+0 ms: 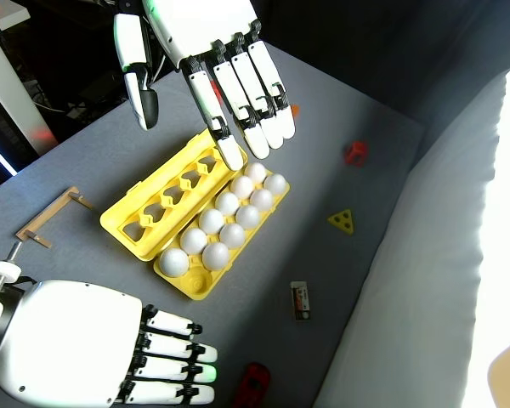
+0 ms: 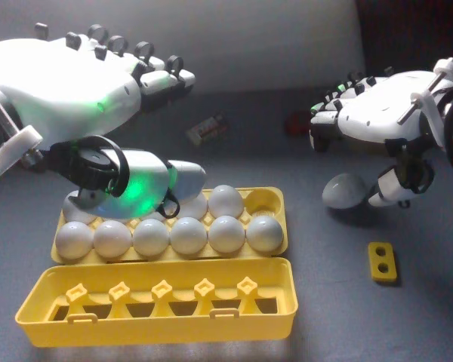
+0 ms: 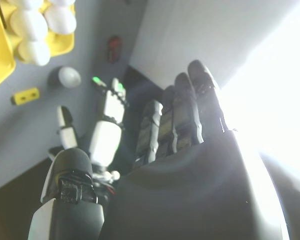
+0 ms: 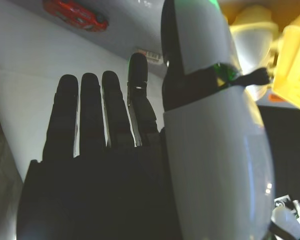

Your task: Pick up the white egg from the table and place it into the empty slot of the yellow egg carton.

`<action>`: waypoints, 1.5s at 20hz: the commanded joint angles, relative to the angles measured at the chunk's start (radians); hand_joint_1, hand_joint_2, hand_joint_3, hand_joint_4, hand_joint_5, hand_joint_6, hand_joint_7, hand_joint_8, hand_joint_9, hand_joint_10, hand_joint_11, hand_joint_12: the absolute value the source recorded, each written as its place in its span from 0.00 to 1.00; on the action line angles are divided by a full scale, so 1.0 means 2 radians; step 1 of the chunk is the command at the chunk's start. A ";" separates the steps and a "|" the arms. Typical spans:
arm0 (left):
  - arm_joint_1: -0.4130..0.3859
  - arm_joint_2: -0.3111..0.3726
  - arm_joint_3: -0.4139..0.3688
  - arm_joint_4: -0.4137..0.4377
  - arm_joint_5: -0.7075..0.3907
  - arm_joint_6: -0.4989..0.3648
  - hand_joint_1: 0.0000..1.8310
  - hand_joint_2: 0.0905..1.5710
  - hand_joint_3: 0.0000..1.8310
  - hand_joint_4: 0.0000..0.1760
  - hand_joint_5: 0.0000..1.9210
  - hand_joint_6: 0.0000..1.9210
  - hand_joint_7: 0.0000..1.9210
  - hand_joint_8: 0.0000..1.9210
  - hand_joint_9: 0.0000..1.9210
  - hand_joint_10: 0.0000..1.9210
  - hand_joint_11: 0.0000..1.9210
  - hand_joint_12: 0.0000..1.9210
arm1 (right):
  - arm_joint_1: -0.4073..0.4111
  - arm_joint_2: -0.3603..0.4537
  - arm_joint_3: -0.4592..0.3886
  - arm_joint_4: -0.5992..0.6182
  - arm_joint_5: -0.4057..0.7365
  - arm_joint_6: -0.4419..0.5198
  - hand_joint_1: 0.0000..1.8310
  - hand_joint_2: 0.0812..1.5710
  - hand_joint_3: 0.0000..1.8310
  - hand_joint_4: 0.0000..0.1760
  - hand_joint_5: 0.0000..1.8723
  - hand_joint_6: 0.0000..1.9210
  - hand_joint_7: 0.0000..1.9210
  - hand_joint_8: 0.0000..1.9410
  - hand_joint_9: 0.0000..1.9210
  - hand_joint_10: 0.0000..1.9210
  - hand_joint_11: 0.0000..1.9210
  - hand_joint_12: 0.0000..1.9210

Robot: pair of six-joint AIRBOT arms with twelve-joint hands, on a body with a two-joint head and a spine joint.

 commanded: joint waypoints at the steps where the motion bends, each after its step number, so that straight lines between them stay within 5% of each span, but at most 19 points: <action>1: -0.005 0.001 0.002 0.034 -0.014 0.001 0.02 0.79 0.00 0.33 0.02 0.00 0.03 0.00 0.05 0.00 0.00 0.24 | 0.002 -0.003 0.001 -0.016 -0.002 -0.004 0.68 0.61 0.00 0.00 0.07 0.46 0.04 0.00 0.03 0.01 0.00 0.00; 30: -0.002 -0.001 -0.012 0.034 0.004 -0.005 0.02 0.79 0.00 0.32 0.02 0.00 0.03 0.00 0.06 0.00 0.00 0.26 | -0.030 -0.097 0.085 -0.016 0.035 -0.009 0.69 0.61 0.00 0.00 0.06 0.46 0.04 0.00 0.03 0.01 0.00 0.00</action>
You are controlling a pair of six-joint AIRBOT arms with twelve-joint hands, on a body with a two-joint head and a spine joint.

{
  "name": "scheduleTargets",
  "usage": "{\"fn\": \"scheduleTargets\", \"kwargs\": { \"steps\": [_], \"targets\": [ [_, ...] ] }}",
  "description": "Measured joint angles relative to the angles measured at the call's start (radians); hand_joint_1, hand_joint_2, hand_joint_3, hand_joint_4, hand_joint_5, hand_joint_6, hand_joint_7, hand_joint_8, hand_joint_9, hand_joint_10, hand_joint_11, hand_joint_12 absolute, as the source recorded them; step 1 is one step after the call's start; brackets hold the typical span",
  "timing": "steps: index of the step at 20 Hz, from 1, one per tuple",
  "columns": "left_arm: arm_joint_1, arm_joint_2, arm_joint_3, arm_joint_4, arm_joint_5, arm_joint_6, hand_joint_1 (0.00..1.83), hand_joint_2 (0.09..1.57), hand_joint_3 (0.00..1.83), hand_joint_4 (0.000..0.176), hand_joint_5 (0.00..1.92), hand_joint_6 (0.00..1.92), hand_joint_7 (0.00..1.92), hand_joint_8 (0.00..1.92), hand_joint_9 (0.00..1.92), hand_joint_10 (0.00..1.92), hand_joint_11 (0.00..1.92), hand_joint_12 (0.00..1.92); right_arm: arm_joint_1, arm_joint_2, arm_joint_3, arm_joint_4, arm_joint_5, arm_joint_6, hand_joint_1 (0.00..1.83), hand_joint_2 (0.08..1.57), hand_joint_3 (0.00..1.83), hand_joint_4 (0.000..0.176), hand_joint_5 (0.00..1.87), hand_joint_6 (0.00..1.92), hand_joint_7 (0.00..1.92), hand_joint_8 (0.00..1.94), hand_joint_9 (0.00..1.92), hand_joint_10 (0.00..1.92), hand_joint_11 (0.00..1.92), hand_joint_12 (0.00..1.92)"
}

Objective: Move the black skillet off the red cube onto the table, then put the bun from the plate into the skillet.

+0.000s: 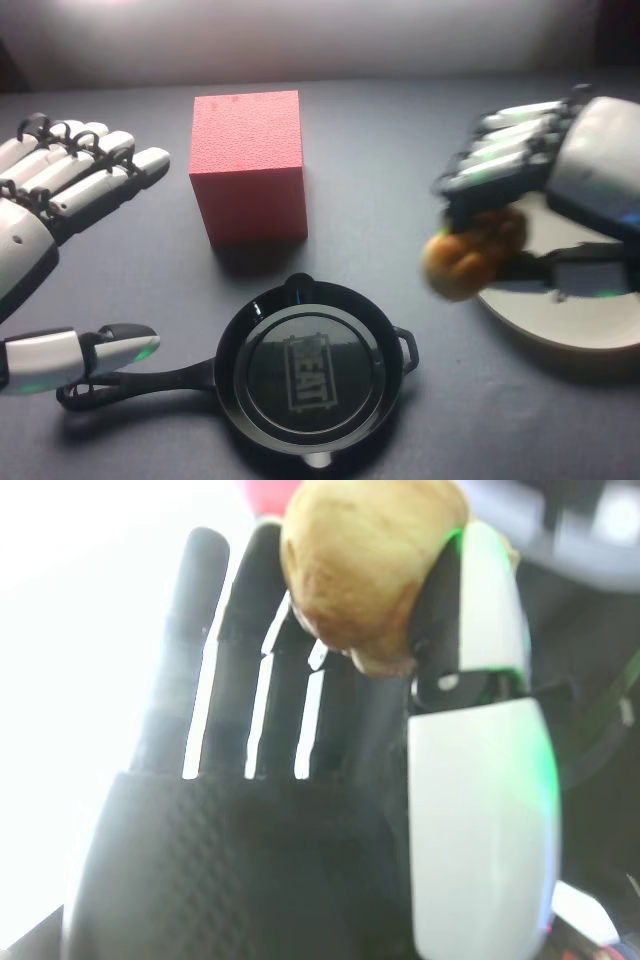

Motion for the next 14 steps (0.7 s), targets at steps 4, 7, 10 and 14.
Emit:
{"fn": "scheduleTargets", "kwargs": {
  "steps": [4,7,10,14],
  "targets": [
    [0.025,0.001,0.000,-0.068,-0.044,0.016,0.17,1.10,0.00,0.006,0.14,0.00,0.11,0.00,0.10,0.00,0.00,0.35,0.091,-0.114,0.002,-0.156,-0.059,0.029,1.37,1.12,0.01,0.000,0.86,1.02,0.94,1.16,0.94,1.20,0.78,1.33],
    [0.054,0.009,-0.003,-0.106,-0.092,0.019,0.15,1.20,0.01,0.042,0.20,0.00,0.16,0.01,0.13,0.01,0.00,0.50,0.111,-0.188,0.021,-0.198,-0.137,0.034,1.20,1.21,0.00,0.000,0.77,1.17,0.85,1.39,0.78,1.35,0.67,1.66],
    [0.073,0.013,-0.011,-0.119,-0.111,0.020,0.13,1.22,0.01,0.026,0.21,0.00,0.19,0.00,0.15,0.01,0.00,0.59,0.114,-0.224,0.035,-0.213,-0.234,0.021,1.11,1.21,0.00,0.000,0.78,1.25,0.53,1.21,0.54,1.29,0.45,1.57],
    [0.077,0.013,-0.011,-0.112,-0.119,0.020,0.16,1.21,0.00,0.031,0.22,0.00,0.20,0.00,0.17,0.00,0.00,0.66,0.114,-0.223,0.058,-0.206,-0.309,0.013,0.89,1.08,0.01,0.121,0.47,0.03,0.29,0.05,0.26,0.08,0.00,0.78]
  ]
}}
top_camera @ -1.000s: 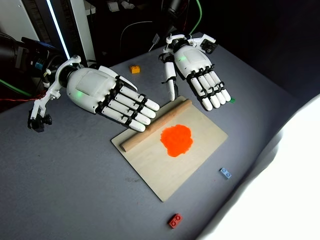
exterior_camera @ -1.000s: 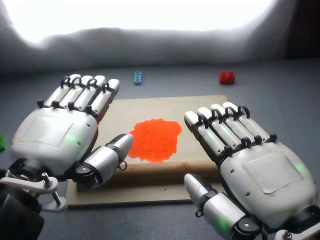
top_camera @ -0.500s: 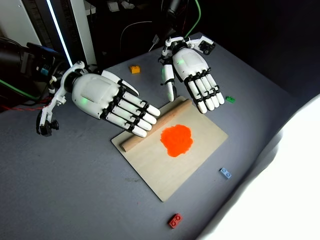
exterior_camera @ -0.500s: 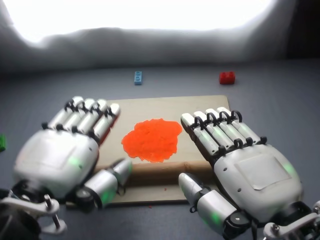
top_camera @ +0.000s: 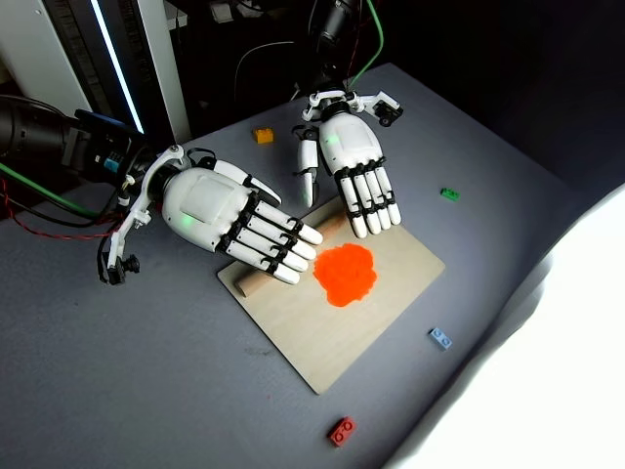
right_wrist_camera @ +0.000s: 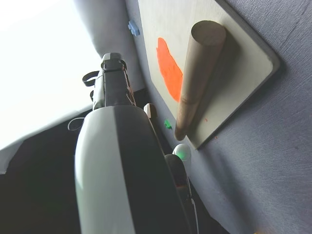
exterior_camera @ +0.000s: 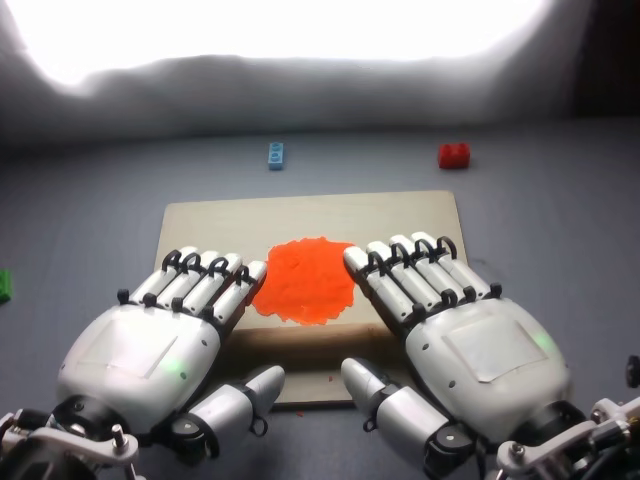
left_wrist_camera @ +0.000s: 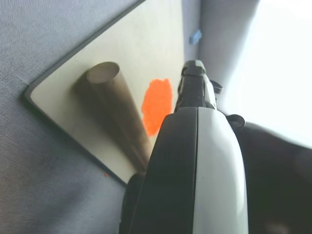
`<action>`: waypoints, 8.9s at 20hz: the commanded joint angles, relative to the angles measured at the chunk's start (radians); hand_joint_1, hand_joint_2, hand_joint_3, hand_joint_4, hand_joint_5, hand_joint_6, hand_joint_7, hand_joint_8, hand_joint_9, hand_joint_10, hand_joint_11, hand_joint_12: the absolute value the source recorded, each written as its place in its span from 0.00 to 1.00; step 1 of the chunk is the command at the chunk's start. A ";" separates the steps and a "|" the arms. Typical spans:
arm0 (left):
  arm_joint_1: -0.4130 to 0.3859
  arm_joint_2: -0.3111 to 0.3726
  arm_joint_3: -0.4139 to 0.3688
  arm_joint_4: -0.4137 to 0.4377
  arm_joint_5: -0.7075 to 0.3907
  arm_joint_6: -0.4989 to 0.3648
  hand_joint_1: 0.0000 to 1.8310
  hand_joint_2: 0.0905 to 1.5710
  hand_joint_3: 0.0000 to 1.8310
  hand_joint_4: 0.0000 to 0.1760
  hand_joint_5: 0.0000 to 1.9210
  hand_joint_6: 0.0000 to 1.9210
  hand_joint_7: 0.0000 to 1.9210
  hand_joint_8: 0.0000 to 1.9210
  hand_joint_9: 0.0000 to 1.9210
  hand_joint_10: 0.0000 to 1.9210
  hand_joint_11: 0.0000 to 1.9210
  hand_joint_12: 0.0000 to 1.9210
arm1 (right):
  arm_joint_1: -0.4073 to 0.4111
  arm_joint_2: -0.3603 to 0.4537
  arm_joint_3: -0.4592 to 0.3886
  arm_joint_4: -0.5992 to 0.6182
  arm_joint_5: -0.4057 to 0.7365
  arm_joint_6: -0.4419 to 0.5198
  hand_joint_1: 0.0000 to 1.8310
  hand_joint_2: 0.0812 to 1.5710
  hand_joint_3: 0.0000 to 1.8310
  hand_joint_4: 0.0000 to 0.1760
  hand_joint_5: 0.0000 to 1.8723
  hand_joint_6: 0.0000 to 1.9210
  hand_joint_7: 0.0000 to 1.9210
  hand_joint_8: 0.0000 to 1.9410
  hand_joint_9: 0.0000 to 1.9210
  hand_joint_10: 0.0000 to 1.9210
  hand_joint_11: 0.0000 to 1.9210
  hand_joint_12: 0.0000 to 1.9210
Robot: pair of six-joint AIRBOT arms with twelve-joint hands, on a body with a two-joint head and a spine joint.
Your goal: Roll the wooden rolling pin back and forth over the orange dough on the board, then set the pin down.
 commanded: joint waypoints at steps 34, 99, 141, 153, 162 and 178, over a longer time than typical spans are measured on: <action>0.008 -0.094 0.134 0.064 -0.103 -0.036 0.00 0.88 0.00 0.00 0.00 0.00 0.00 0.00 0.00 0.00 0.00 0.00 | -0.001 -0.161 0.271 -0.081 0.034 0.084 0.00 0.96 0.01 0.00 0.02 0.00 0.01 0.00 0.00 0.00 0.00 0.00; -0.102 -0.197 0.345 -0.022 -0.031 -0.133 0.00 0.89 0.00 0.00 0.00 0.00 0.00 0.00 0.00 0.00 0.00 0.00 | 0.061 -0.179 0.423 -0.051 -0.093 0.152 0.00 0.95 0.00 0.00 0.05 0.01 0.04 0.00 0.02 0.00 0.00 0.00; -0.165 -0.222 0.398 -0.041 -0.005 -0.116 0.00 0.89 0.00 0.00 0.00 0.00 0.00 0.00 0.00 0.00 0.00 0.00 | 0.105 -0.184 0.526 -0.021 -0.179 0.187 0.00 0.94 0.00 0.00 0.04 0.00 0.03 0.01 0.01 0.00 0.00 0.00; -0.190 -0.231 0.434 -0.052 0.029 -0.109 0.00 0.89 0.00 0.00 0.00 0.00 0.00 0.00 0.00 0.00 0.00 0.00 | 0.125 -0.190 0.565 -0.002 -0.205 0.204 0.00 0.94 0.00 0.00 0.03 0.00 0.03 0.00 0.01 0.00 0.00 0.00; -0.202 -0.241 0.460 -0.071 0.055 -0.118 0.00 0.88 0.00 0.00 0.00 0.00 0.00 0.00 0.00 0.00 0.00 0.00 | 0.132 -0.218 0.585 0.001 -0.148 0.145 0.00 0.94 0.00 0.00 0.04 0.00 0.03 0.00 0.01 0.00 0.00 0.00; -0.217 -0.258 0.495 -0.084 0.076 -0.112 0.00 0.88 0.00 0.00 0.00 0.00 0.00 0.00 0.00 0.00 0.00 0.00 | 0.155 -0.240 0.626 0.055 -0.147 0.120 0.00 0.92 0.00 0.00 0.04 0.00 0.04 0.00 0.02 0.00 0.00 0.00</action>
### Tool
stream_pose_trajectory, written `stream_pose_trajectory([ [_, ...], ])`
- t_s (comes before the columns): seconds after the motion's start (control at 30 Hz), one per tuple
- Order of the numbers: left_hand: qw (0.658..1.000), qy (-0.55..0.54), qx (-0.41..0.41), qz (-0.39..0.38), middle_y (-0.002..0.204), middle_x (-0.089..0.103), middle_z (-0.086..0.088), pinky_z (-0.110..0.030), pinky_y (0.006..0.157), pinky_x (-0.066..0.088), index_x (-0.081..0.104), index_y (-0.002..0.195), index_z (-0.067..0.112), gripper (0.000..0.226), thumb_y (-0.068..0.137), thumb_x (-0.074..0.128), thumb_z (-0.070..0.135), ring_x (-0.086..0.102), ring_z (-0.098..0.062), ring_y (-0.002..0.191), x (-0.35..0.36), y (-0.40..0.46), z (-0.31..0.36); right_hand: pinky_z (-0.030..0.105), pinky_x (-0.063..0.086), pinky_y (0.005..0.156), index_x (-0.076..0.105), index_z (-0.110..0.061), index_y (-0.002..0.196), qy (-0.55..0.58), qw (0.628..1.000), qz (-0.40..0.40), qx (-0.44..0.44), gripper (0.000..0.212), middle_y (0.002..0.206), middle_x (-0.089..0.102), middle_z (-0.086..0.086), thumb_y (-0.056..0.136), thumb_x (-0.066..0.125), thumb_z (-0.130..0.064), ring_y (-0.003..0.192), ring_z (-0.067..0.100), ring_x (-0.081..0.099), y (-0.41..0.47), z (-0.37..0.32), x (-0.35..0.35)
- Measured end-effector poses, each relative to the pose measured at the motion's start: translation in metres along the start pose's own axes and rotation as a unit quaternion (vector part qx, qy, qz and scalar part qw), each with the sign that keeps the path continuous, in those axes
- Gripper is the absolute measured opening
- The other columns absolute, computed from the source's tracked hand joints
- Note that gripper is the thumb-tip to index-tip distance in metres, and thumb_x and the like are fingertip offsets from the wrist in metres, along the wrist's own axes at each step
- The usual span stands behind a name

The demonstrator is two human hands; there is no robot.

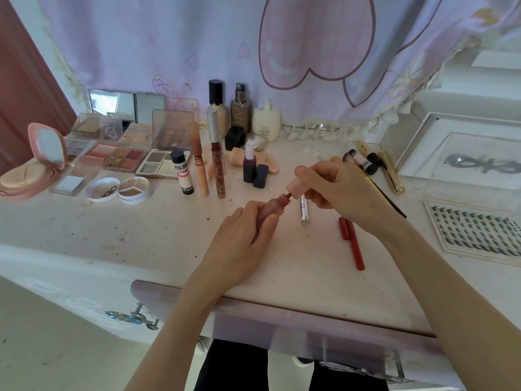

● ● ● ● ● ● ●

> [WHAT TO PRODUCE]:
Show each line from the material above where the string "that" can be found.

> [RESPONSE]:
 commanded: joint waypoints at the steps where the motion bends, each after its step number, so that straight lines between them stay within 5% of each span, but at most 19 points: <action>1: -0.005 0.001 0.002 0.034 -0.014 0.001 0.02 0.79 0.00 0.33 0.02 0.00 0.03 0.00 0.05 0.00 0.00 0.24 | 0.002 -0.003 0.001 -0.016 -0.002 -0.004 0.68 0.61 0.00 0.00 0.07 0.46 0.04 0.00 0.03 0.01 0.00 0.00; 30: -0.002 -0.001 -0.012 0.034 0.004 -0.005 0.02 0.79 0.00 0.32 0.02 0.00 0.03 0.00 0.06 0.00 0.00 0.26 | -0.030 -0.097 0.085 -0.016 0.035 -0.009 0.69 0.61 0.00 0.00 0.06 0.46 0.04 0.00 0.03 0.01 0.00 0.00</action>
- Measured end-effector poses, each relative to the pose measured at the motion's start: translation in metres along the start pose's own axes and rotation as a unit quaternion (vector part qx, qy, qz and scalar part qw), each with the sign that keeps the path continuous, in those axes
- Note that gripper is the thumb-tip to index-tip distance in metres, and thumb_x and the like are fingertip offsets from the wrist in metres, along the wrist's own axes at each step

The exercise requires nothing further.